WHAT IS BEING ASKED: Wherever the string "steel" turns up in the data, copy the whole line.

RECORDS FOR THE TASK section start

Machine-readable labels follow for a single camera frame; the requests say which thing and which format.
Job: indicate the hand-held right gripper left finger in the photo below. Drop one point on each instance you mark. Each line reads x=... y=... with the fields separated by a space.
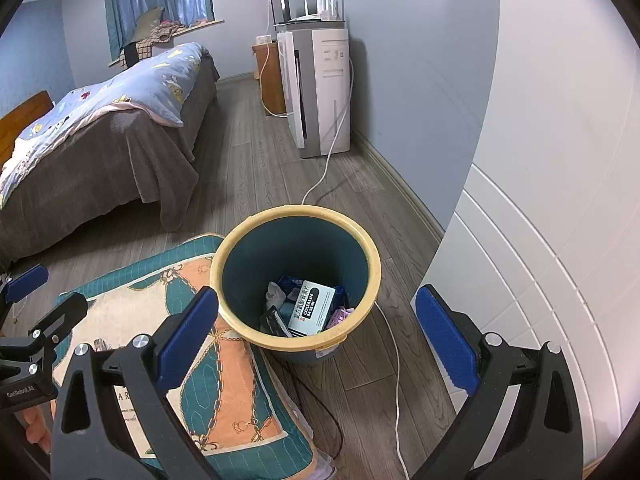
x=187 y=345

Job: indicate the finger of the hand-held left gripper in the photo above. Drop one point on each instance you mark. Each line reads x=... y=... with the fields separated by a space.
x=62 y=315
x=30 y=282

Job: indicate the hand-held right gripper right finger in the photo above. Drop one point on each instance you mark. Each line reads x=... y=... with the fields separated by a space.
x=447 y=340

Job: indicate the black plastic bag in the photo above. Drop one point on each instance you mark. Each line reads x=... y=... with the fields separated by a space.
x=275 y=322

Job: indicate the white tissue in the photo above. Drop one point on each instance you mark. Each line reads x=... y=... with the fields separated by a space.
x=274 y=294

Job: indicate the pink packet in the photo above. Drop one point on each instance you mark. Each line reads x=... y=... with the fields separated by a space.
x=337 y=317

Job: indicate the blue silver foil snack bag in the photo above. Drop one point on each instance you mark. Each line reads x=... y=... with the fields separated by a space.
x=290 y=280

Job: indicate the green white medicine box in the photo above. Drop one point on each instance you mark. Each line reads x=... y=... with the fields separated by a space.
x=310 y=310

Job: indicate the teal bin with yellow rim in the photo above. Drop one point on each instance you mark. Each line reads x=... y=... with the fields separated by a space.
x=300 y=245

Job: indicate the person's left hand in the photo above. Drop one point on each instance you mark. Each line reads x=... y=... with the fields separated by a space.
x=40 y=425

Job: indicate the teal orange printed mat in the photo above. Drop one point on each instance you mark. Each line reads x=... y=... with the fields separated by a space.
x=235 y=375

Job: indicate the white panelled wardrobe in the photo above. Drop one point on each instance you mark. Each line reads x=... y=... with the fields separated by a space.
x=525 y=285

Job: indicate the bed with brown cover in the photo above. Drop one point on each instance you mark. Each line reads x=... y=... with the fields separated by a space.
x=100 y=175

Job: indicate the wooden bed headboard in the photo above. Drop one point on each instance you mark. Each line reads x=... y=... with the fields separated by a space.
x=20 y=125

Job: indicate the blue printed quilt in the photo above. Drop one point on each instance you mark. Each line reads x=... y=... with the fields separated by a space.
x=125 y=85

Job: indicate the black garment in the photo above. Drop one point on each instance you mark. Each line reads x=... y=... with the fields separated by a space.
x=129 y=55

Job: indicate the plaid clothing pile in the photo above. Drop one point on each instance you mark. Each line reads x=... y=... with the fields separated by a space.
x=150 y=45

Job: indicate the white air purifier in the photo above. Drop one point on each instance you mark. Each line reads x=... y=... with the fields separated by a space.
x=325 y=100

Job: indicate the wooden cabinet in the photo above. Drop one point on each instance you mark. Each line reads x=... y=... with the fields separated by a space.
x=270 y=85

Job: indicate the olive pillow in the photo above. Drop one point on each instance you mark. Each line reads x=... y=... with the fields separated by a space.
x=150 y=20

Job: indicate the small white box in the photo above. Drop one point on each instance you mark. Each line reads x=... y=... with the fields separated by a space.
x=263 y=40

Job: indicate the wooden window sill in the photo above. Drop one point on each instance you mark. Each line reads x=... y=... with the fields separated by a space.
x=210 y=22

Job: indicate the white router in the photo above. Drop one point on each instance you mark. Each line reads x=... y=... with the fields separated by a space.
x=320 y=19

RECORDS FOR THE TASK section end
RECORDS FOR THE TASK section start

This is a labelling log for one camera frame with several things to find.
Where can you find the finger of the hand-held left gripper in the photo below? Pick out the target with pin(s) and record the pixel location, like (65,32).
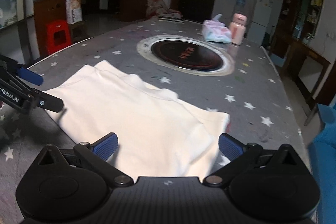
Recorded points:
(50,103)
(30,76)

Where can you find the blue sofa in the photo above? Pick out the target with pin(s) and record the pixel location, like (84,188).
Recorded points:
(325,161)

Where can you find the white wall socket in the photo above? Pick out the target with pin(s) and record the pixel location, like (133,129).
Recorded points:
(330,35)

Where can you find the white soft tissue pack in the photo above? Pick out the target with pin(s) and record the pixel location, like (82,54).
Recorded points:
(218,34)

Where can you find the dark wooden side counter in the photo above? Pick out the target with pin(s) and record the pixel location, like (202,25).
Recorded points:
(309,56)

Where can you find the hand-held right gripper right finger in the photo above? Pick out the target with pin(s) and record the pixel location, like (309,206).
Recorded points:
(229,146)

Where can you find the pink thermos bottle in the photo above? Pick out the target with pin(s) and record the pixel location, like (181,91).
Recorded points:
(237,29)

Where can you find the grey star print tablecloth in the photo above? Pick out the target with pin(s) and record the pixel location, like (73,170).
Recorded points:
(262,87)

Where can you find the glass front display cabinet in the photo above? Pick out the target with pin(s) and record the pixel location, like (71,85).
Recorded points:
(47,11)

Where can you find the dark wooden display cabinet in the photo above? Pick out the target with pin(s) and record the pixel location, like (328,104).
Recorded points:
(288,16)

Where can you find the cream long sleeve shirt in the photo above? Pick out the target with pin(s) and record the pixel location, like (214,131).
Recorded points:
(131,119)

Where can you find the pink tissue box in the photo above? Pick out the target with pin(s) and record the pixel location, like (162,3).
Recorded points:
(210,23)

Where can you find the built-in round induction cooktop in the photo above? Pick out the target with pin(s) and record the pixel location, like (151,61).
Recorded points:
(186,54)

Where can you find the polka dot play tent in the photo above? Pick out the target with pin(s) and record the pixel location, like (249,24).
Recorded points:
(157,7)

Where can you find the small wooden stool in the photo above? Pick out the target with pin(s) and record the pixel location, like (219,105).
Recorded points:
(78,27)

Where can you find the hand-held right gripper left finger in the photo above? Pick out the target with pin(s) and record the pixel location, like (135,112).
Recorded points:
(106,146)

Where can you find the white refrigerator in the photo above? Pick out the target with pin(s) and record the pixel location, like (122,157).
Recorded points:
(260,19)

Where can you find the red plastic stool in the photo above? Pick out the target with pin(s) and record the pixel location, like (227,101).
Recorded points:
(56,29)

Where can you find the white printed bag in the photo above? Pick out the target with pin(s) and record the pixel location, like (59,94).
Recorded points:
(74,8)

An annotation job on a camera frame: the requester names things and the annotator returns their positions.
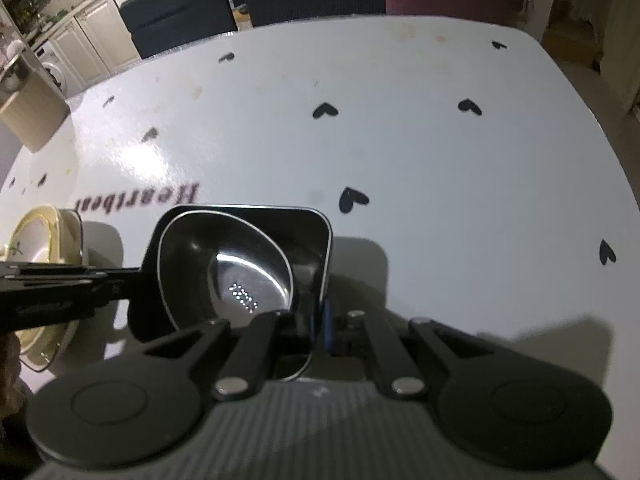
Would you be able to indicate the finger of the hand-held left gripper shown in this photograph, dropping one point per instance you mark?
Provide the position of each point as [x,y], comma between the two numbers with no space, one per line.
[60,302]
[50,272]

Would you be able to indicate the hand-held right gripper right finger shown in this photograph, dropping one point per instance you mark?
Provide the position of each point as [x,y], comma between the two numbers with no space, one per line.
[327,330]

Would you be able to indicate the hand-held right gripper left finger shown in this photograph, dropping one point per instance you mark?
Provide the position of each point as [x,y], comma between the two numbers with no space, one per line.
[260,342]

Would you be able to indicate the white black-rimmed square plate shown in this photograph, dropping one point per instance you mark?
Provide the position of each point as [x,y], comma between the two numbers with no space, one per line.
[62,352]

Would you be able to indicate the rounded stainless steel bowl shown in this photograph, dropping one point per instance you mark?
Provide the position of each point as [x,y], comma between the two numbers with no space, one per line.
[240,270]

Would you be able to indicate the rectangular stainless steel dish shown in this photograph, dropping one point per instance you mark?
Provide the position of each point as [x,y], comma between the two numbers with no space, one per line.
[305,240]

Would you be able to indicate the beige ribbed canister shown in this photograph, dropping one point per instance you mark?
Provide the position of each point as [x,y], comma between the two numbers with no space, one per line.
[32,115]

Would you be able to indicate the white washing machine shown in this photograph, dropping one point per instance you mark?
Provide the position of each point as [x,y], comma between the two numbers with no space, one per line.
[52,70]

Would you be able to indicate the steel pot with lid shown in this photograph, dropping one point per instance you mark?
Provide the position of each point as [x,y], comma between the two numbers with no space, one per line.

RECORDS FOR THE TASK section end
RECORDS FOR THE TASK section start

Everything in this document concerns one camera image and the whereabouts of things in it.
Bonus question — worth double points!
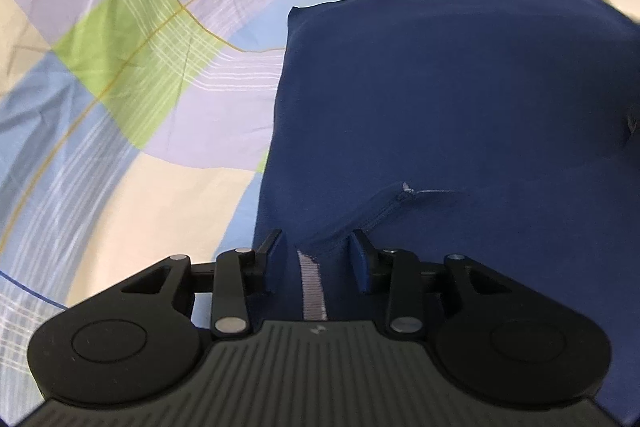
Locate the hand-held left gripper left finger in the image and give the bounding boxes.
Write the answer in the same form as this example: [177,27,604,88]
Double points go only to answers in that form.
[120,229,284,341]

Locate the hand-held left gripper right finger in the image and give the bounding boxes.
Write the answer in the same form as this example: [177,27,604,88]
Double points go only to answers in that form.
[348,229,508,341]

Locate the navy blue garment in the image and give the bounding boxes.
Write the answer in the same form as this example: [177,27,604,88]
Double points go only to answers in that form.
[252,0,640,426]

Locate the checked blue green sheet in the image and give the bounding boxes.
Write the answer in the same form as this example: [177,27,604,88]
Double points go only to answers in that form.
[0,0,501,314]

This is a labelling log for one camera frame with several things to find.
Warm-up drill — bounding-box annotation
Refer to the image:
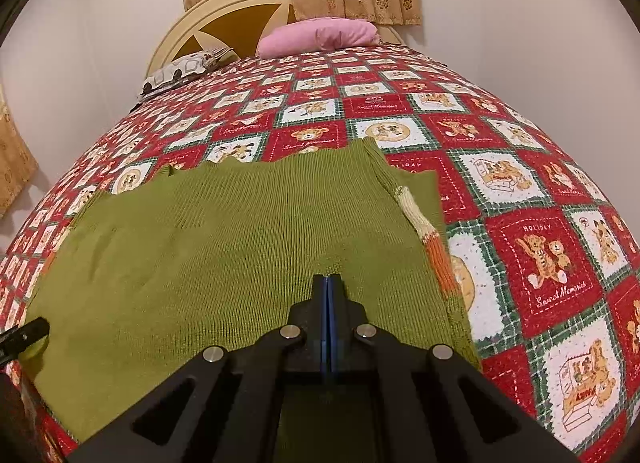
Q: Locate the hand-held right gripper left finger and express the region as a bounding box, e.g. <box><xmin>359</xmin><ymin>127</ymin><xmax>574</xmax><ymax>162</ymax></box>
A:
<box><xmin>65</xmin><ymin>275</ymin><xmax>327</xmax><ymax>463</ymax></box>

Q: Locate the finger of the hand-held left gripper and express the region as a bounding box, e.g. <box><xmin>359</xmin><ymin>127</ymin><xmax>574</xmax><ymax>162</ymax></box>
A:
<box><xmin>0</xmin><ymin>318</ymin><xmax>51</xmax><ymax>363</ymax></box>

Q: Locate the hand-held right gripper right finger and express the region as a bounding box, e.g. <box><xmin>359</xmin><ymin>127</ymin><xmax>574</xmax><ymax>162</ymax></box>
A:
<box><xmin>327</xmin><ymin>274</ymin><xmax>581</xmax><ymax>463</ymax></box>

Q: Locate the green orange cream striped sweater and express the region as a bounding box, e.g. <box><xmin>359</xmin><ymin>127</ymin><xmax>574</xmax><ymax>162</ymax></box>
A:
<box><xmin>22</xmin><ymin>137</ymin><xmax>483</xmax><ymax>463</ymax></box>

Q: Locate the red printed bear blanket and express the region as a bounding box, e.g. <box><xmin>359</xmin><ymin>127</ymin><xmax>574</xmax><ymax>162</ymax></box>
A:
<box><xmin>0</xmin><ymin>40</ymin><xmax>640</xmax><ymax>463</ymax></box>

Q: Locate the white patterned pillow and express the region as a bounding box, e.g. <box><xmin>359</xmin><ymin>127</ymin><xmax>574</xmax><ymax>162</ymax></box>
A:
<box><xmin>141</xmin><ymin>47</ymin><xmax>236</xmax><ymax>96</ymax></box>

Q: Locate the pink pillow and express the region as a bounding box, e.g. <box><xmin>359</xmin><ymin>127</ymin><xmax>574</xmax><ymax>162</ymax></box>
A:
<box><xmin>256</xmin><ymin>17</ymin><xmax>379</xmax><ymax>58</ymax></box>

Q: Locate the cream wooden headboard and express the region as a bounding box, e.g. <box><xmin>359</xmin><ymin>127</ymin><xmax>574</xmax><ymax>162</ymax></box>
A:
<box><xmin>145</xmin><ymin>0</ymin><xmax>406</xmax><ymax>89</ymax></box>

RECORDS FOR THE TASK section end

ANSWER FOR THIS EXERCISE:
Would you be able to indicate the rounded stainless steel bowl shown in this photograph, dropping one point per instance you mark?
Would you be able to indicate the rectangular stainless steel dish shown in this photograph, dropping one point per instance you mark?
Would you be able to indicate the steel pot with lid shown in this photograph, dropping one point per instance you mark?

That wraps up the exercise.